Analyzed mixMOD at PpO2 1.4What it means
EAN3135.1 mMore oxygen margin, slightly less NDL benefit
EAN3233.7 mVery common standard mix
EAN3332.4 mStill usable, but set your computer to 33
EAN3431.1 mWatch out near 30 m or deeper

One percentage point shifts the MOD by about a metre and changes the no-deco time at the margin. None of this is dangerous as long as you analyze and set your computer to the real value.

Don't confuse the two
Lower than expected (31% instead of 32%) Deeper MOD, so more oxygen margin. You only lose a little no-deco benefit. It's not more dangerous.
Higher than expected (33–34% instead of 32%) Shallower MOD. Not "serious" if you analyze and set your computer, but never ignore it: diving to the 32% MOD while believing you have 32% means exceeding your true oxygen limit.

Why a Nitrox tank is never a "to-the-decimal" product

An enriched-air mix is made, not poured. Whether by continuous blending (oxygen is injected into the air stream before compression) or by partial pressures (you load oxygen first, then top up with air), the result aims for a target range, not an exact decimal.

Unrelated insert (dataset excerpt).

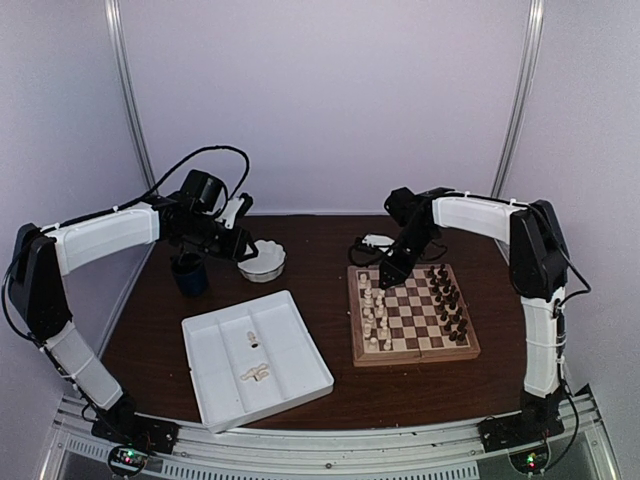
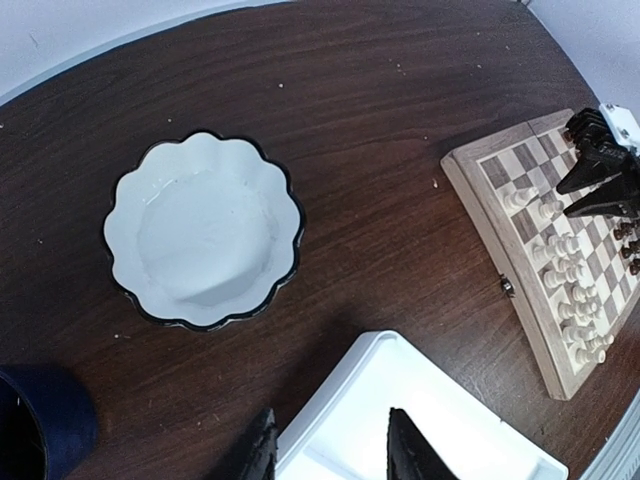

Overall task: Set up the chess pieces on the board
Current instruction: Adjust the pawn at c2.

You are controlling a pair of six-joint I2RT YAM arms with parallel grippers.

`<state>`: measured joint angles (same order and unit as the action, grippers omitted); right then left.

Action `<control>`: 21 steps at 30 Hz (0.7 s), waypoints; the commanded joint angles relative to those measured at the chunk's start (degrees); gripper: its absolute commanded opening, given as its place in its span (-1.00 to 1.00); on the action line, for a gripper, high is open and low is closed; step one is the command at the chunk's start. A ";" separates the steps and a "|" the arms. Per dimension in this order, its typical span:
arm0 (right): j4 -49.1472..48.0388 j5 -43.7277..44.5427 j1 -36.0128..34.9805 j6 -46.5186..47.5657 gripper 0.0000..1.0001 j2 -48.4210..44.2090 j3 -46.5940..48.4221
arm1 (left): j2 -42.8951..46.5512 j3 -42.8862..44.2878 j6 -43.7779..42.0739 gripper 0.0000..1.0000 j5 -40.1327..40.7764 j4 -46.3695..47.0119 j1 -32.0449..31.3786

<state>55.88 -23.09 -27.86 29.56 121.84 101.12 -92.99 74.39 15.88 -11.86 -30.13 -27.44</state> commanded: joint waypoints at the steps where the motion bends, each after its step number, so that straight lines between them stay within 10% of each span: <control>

Pressure, temperature, humidity, flow rate, the day's setup: all of it shifts the result by a few tenths. Aiming for 32% and getting 31.3% or 32.4% is perfectly normal. In practice, some variation around the target is expected. That's exactly why every diver analyzes their own tank and sets their computer to the value actually read.

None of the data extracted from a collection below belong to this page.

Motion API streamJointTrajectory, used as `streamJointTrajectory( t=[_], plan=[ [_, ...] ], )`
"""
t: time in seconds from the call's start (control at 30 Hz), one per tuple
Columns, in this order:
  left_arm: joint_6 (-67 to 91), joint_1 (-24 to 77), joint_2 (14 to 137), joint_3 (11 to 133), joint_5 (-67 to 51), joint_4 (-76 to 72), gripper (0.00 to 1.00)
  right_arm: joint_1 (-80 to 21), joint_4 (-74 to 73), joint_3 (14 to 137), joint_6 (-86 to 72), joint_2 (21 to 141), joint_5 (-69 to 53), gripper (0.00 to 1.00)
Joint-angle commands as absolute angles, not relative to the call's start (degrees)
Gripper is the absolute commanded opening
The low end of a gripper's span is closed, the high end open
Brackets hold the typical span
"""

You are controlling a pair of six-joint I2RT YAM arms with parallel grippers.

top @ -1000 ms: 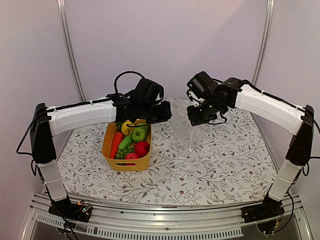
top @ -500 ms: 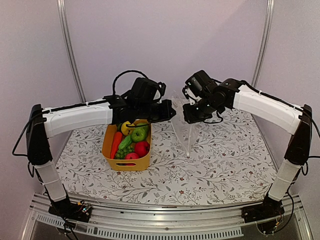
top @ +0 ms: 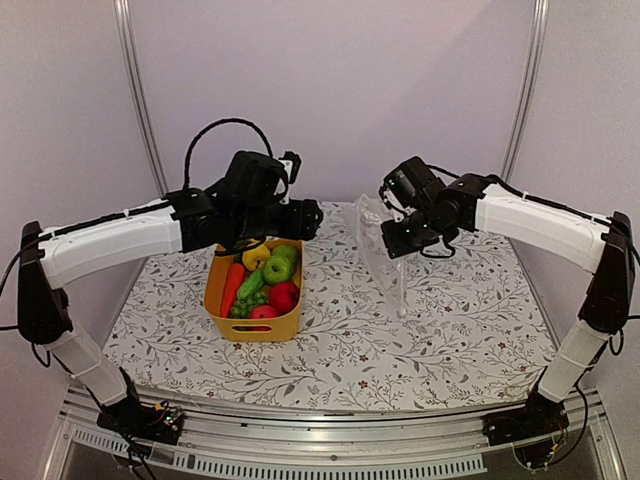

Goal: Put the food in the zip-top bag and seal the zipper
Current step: Pass from the left arm to the right, then pick up the fake fruit from the bin.

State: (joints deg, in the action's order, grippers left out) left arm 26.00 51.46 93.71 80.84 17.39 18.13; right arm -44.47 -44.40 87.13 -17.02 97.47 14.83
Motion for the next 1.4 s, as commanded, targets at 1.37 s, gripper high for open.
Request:
streamJointTrajectory(
  t=[1.37],
  plan=[
    [33.0, 33.8, 109.2, 84.2, -1.1, 36.2, 0.93, -39.4, -44.1, 84.5, -16.8, 99.3, 8.1, 0.0]
  ],
)
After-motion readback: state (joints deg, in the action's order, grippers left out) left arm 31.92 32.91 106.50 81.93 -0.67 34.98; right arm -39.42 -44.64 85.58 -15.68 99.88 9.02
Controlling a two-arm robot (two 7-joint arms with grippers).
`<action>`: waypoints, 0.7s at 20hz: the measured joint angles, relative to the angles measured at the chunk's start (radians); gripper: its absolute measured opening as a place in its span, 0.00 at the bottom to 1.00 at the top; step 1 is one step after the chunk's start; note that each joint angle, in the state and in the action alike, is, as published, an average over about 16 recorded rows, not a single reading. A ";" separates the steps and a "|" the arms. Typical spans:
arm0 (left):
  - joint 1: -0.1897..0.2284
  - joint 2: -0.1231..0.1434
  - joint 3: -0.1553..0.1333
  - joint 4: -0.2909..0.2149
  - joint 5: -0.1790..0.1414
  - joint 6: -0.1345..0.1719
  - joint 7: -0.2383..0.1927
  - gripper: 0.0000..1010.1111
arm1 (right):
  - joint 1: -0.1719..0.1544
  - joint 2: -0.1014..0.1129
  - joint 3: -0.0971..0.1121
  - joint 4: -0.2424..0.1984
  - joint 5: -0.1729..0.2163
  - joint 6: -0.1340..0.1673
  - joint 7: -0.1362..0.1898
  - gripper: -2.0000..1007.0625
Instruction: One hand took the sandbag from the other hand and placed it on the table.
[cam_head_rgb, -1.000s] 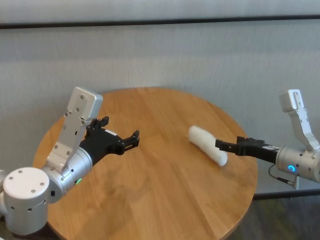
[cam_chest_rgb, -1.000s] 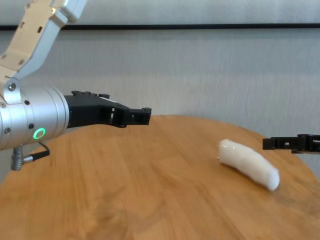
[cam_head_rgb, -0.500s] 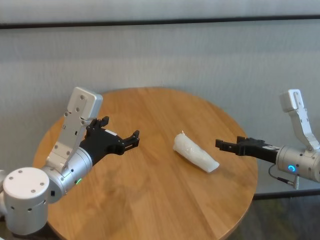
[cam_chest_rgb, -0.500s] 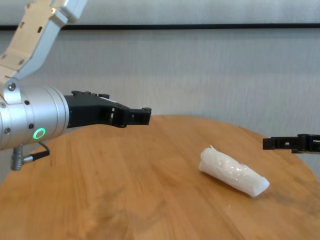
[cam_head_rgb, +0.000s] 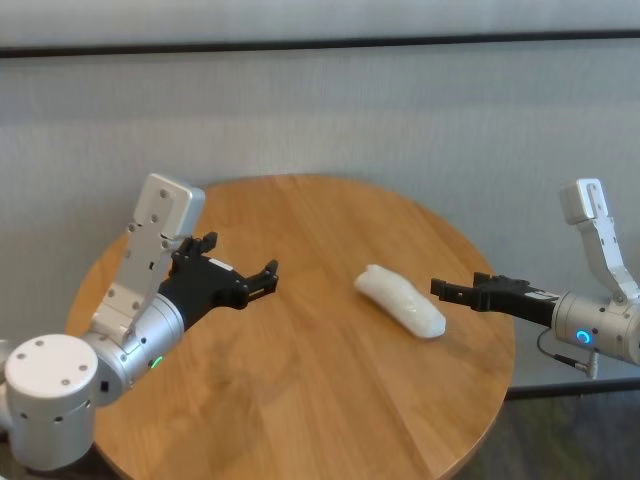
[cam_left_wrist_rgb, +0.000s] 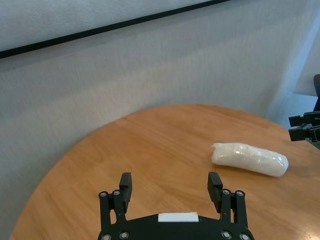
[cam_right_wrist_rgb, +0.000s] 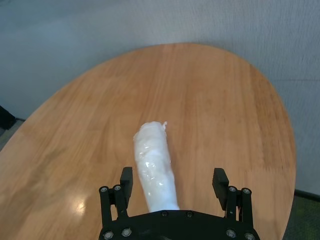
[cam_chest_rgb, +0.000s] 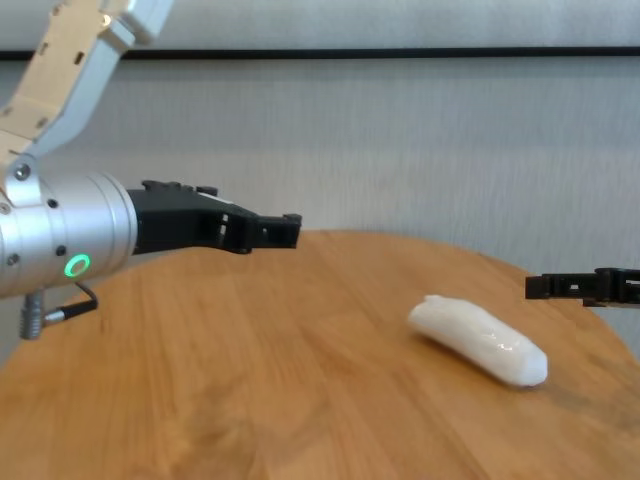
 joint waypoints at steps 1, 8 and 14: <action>0.005 0.000 -0.006 -0.006 0.000 0.005 0.003 0.99 | 0.001 -0.002 -0.002 -0.003 -0.006 -0.004 0.001 0.99; 0.035 0.001 -0.049 -0.057 0.005 0.038 0.025 0.99 | 0.011 -0.029 -0.014 -0.038 -0.069 -0.058 -0.006 0.99; 0.049 -0.006 -0.075 -0.090 0.018 0.060 0.036 0.99 | 0.016 -0.067 -0.032 -0.077 -0.158 -0.139 -0.030 0.99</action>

Demanding "exactly 32.0%" is like asking a baker for a loaf that weighs 500.0 g to the gram. That's not how gas physics works.

Analyzer, flow, temperature: field measurement isn't a laboratory

The percentage you read also depends on the analyzer. Most use a galvanic cell, calibrated on ambient air at 20.9% before each session. That cell ages, reacts to temperature, and the gas flow at the tank outlet influences the reading.

The consequence: a gap between 31% and 32% can simply fall within the device's measurement uncertainty. No analyzer is "lying". That's why the rule isn't "have the right number", it's "analyze it yourself and set your computer to what you read".

When three analyzers give three readings: the spread can reach 2 to 3 points

Here's the real scene, the one twenty years on the water confirm every single day. On the same boat, on the same tank, three analyzers of different brands almost never give the same number. With ours — a DE-OX, a DNA and an NCR — we routinely see 2 to 3 points of spread between devices, while the Bauer membrane itself fills steadily around 32–33%.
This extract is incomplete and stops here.